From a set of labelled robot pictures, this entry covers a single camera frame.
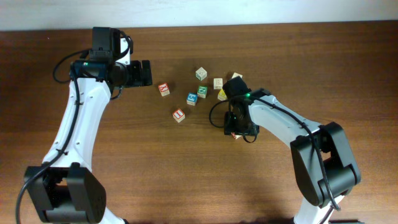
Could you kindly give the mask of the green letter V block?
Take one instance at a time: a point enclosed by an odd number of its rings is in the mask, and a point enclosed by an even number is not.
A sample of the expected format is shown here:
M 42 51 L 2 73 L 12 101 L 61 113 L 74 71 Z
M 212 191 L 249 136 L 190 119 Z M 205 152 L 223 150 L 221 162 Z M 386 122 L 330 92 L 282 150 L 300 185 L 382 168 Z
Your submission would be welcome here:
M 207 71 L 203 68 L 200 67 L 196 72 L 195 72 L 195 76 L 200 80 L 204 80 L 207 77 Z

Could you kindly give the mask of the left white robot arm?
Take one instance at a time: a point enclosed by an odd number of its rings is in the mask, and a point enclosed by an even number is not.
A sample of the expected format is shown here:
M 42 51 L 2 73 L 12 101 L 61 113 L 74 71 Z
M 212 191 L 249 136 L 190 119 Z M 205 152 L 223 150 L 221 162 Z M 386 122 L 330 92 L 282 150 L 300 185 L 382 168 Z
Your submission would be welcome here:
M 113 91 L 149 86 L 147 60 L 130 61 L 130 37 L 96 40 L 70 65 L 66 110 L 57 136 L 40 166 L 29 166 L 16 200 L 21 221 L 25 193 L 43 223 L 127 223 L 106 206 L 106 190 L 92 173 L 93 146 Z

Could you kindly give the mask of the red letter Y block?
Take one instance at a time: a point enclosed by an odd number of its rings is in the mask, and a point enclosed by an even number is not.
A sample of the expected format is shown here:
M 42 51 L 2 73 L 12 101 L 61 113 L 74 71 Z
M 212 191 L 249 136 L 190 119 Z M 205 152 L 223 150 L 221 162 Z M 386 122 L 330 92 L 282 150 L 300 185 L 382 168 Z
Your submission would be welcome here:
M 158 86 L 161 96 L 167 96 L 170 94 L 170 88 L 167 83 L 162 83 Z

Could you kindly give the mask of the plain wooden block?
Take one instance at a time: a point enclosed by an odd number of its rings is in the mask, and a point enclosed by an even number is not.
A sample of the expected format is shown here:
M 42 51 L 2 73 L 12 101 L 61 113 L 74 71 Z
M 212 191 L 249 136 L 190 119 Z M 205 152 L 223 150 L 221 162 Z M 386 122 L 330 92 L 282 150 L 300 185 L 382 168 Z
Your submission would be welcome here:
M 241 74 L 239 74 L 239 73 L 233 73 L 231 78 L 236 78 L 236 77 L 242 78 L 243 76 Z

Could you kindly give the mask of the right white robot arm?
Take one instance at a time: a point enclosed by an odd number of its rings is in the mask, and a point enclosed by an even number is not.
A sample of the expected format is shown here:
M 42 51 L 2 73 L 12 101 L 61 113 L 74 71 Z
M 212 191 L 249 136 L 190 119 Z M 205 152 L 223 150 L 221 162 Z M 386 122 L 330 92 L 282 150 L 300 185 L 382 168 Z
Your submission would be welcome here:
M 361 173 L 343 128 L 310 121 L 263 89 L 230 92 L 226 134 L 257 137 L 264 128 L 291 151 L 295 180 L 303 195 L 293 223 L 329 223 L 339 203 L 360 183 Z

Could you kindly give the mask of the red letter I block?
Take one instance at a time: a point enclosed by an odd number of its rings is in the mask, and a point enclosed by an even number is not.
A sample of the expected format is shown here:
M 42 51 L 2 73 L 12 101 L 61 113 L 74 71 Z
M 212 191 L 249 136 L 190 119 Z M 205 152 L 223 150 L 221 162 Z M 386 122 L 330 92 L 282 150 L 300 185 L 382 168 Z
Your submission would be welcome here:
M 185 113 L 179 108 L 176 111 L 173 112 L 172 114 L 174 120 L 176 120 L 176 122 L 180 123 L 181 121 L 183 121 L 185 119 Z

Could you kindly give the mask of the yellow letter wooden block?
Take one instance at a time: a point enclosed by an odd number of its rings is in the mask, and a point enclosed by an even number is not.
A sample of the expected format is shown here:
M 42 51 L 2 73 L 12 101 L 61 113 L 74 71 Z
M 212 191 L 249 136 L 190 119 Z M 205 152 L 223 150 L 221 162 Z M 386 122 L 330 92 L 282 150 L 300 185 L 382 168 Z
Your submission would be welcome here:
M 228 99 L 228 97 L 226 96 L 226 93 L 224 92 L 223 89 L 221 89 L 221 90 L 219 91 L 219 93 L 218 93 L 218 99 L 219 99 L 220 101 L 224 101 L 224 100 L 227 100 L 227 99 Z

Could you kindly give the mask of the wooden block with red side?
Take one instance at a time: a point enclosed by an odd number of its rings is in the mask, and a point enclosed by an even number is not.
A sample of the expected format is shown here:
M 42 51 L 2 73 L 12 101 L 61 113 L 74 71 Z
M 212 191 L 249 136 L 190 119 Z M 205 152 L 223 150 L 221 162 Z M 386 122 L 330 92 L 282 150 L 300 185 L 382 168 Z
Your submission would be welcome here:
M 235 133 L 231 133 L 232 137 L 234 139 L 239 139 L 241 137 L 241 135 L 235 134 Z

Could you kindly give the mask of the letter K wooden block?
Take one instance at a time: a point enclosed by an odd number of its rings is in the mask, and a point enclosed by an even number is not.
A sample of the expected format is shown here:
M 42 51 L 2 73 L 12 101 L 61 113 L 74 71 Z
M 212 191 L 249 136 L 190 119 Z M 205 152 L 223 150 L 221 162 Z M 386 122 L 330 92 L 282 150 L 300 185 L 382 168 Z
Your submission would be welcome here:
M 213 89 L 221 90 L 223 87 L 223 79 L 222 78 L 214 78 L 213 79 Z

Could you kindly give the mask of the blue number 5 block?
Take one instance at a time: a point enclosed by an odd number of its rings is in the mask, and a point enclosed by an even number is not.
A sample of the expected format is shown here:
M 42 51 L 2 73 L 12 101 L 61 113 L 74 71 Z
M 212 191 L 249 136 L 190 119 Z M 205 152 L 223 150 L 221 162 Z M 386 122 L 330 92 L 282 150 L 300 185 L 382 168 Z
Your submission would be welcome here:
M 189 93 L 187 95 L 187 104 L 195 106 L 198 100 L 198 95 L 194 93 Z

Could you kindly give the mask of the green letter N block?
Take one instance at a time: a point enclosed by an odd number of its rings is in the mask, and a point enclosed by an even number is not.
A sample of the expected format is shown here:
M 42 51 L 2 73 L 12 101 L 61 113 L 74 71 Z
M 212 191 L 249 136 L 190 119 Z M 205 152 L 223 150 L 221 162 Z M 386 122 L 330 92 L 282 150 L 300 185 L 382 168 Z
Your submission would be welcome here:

◆ WORK TO BE COMPLETED ◆
This exercise calls for the records to be given again exactly, without the images.

◆ OUTPUT BELOW ◆
From a set of labelled robot pictures, this entry covers a single camera frame.
Could you kindly give the mask of the green letter V block?
Take one instance at a time: a point enclosed by an odd number of its rings is in the mask, and a point enclosed by an even number is not.
A sample of the expected format is shown here:
M 42 51 L 2 73 L 12 101 L 61 113 L 74 71 Z
M 212 191 L 249 136 L 190 119 Z M 205 152 L 223 150 L 221 162 Z M 386 122 L 330 92 L 282 150 L 300 185 L 382 168 Z
Your submission would be welcome here:
M 207 71 L 203 68 L 200 67 L 196 72 L 195 72 L 195 76 L 200 80 L 204 80 L 207 77 Z

Could you kindly give the mask of the left white robot arm?
Take one instance at a time: a point enclosed by an odd number of its rings is in the mask, and a point enclosed by an even number is not.
A sample of the expected format is shown here:
M 42 51 L 2 73 L 12 101 L 61 113 L 74 71 Z
M 212 191 L 249 136 L 190 119 Z M 205 152 L 223 150 L 221 162 Z M 386 122 L 330 92 L 282 150 L 300 185 L 382 168 Z
Your submission would be welcome here:
M 113 91 L 149 86 L 147 60 L 130 61 L 130 37 L 96 40 L 70 65 L 66 110 L 57 136 L 40 166 L 29 166 L 16 200 L 21 221 L 25 193 L 43 223 L 127 223 L 106 206 L 106 190 L 92 173 L 93 146 Z

Could you kindly give the mask of the red letter Y block?
Take one instance at a time: a point enclosed by an odd number of its rings is in the mask, and a point enclosed by an even number is not.
A sample of the expected format is shown here:
M 42 51 L 2 73 L 12 101 L 61 113 L 74 71 Z
M 212 191 L 249 136 L 190 119 Z M 205 152 L 223 150 L 221 162 Z M 386 122 L 330 92 L 282 150 L 300 185 L 382 168 Z
Your submission would be welcome here:
M 158 86 L 161 96 L 167 96 L 170 94 L 170 88 L 167 83 L 162 83 Z

Could you kindly give the mask of the plain wooden block?
Take one instance at a time: a point enclosed by an odd number of its rings is in the mask, and a point enclosed by an even number is not.
A sample of the expected format is shown here:
M 42 51 L 2 73 L 12 101 L 61 113 L 74 71 Z
M 212 191 L 249 136 L 190 119 Z M 205 152 L 223 150 L 221 162 Z M 386 122 L 330 92 L 282 150 L 300 185 L 382 168 Z
Your submission would be welcome here:
M 241 74 L 239 74 L 239 73 L 233 73 L 231 78 L 236 78 L 236 77 L 242 78 L 243 76 Z

Could you kindly give the mask of the right white robot arm?
Take one instance at a time: a point enclosed by an odd number of its rings is in the mask, and a point enclosed by an even number is not.
A sample of the expected format is shown here:
M 42 51 L 2 73 L 12 101 L 61 113 L 74 71 Z
M 212 191 L 249 136 L 190 119 Z M 205 152 L 223 150 L 221 162 Z M 386 122 L 330 92 L 282 150 L 300 185 L 382 168 Z
Your submission would be welcome here:
M 361 173 L 343 128 L 310 121 L 263 89 L 230 92 L 226 134 L 257 137 L 264 128 L 291 151 L 295 180 L 303 195 L 293 223 L 329 223 L 339 203 L 360 183 Z

Could you kindly give the mask of the red letter I block?
Take one instance at a time: a point enclosed by an odd number of its rings is in the mask, and a point enclosed by an even number is not.
A sample of the expected format is shown here:
M 42 51 L 2 73 L 12 101 L 61 113 L 74 71 Z
M 212 191 L 249 136 L 190 119 Z M 205 152 L 223 150 L 221 162 Z M 386 122 L 330 92 L 282 150 L 300 185 L 382 168 Z
Your submission would be welcome here:
M 185 113 L 179 108 L 176 111 L 173 112 L 172 114 L 174 120 L 176 120 L 176 122 L 180 123 L 181 121 L 183 121 L 185 119 Z

Could you kindly give the mask of the yellow letter wooden block?
Take one instance at a time: a point enclosed by an odd number of its rings is in the mask, and a point enclosed by an even number is not.
A sample of the expected format is shown here:
M 42 51 L 2 73 L 12 101 L 61 113 L 74 71 Z
M 212 191 L 249 136 L 190 119 Z M 205 152 L 223 150 L 221 162 Z M 386 122 L 330 92 L 282 150 L 300 185 L 382 168 Z
Your submission would be welcome here:
M 228 99 L 228 97 L 226 96 L 226 93 L 224 92 L 223 89 L 221 89 L 221 90 L 219 91 L 219 93 L 218 93 L 218 99 L 219 99 L 220 101 L 224 101 L 224 100 L 227 100 L 227 99 Z

Could you kindly give the mask of the wooden block with red side?
Take one instance at a time: a point enclosed by an odd number of its rings is in the mask, and a point enclosed by an even number is not.
A sample of the expected format is shown here:
M 42 51 L 2 73 L 12 101 L 61 113 L 74 71 Z
M 212 191 L 249 136 L 190 119 Z M 205 152 L 223 150 L 221 162 Z M 386 122 L 330 92 L 282 150 L 300 185 L 382 168 Z
Your submission would be welcome here:
M 235 133 L 231 133 L 232 137 L 234 139 L 239 139 L 241 137 L 241 135 L 235 134 Z

Could you kindly give the mask of the letter K wooden block?
Take one instance at a time: a point enclosed by an odd number of its rings is in the mask, and a point enclosed by an even number is not.
A sample of the expected format is shown here:
M 42 51 L 2 73 L 12 101 L 61 113 L 74 71 Z
M 212 191 L 249 136 L 190 119 Z M 205 152 L 223 150 L 221 162 Z M 386 122 L 330 92 L 282 150 L 300 185 L 382 168 Z
Your submission would be welcome here:
M 213 89 L 221 90 L 223 87 L 223 79 L 222 78 L 214 78 L 213 79 Z

Could you kindly give the mask of the blue number 5 block?
Take one instance at a time: a point enclosed by an odd number of its rings is in the mask, and a point enclosed by an even number is not.
A sample of the expected format is shown here:
M 42 51 L 2 73 L 12 101 L 61 113 L 74 71 Z
M 212 191 L 249 136 L 190 119 Z M 205 152 L 223 150 L 221 162 Z M 386 122 L 330 92 L 282 150 L 300 185 L 382 168 Z
Your submission would be welcome here:
M 189 93 L 187 95 L 187 104 L 195 106 L 198 100 L 198 95 L 194 93 Z

Could you kindly give the mask of the green letter N block?
Take one instance at a time: a point enclosed by an odd number of its rings is in the mask, and a point enclosed by an even number is not.
A sample of the expected format is shown here:
M 42 51 L 2 73 L 12 101 L 61 113 L 74 71 Z
M 212 191 L 249 136 L 190 119 Z M 205 152 L 223 150 L 221 162 Z M 386 122 L 330 92 L 282 150 L 300 185 L 382 168 Z
Your submission would be welcome here:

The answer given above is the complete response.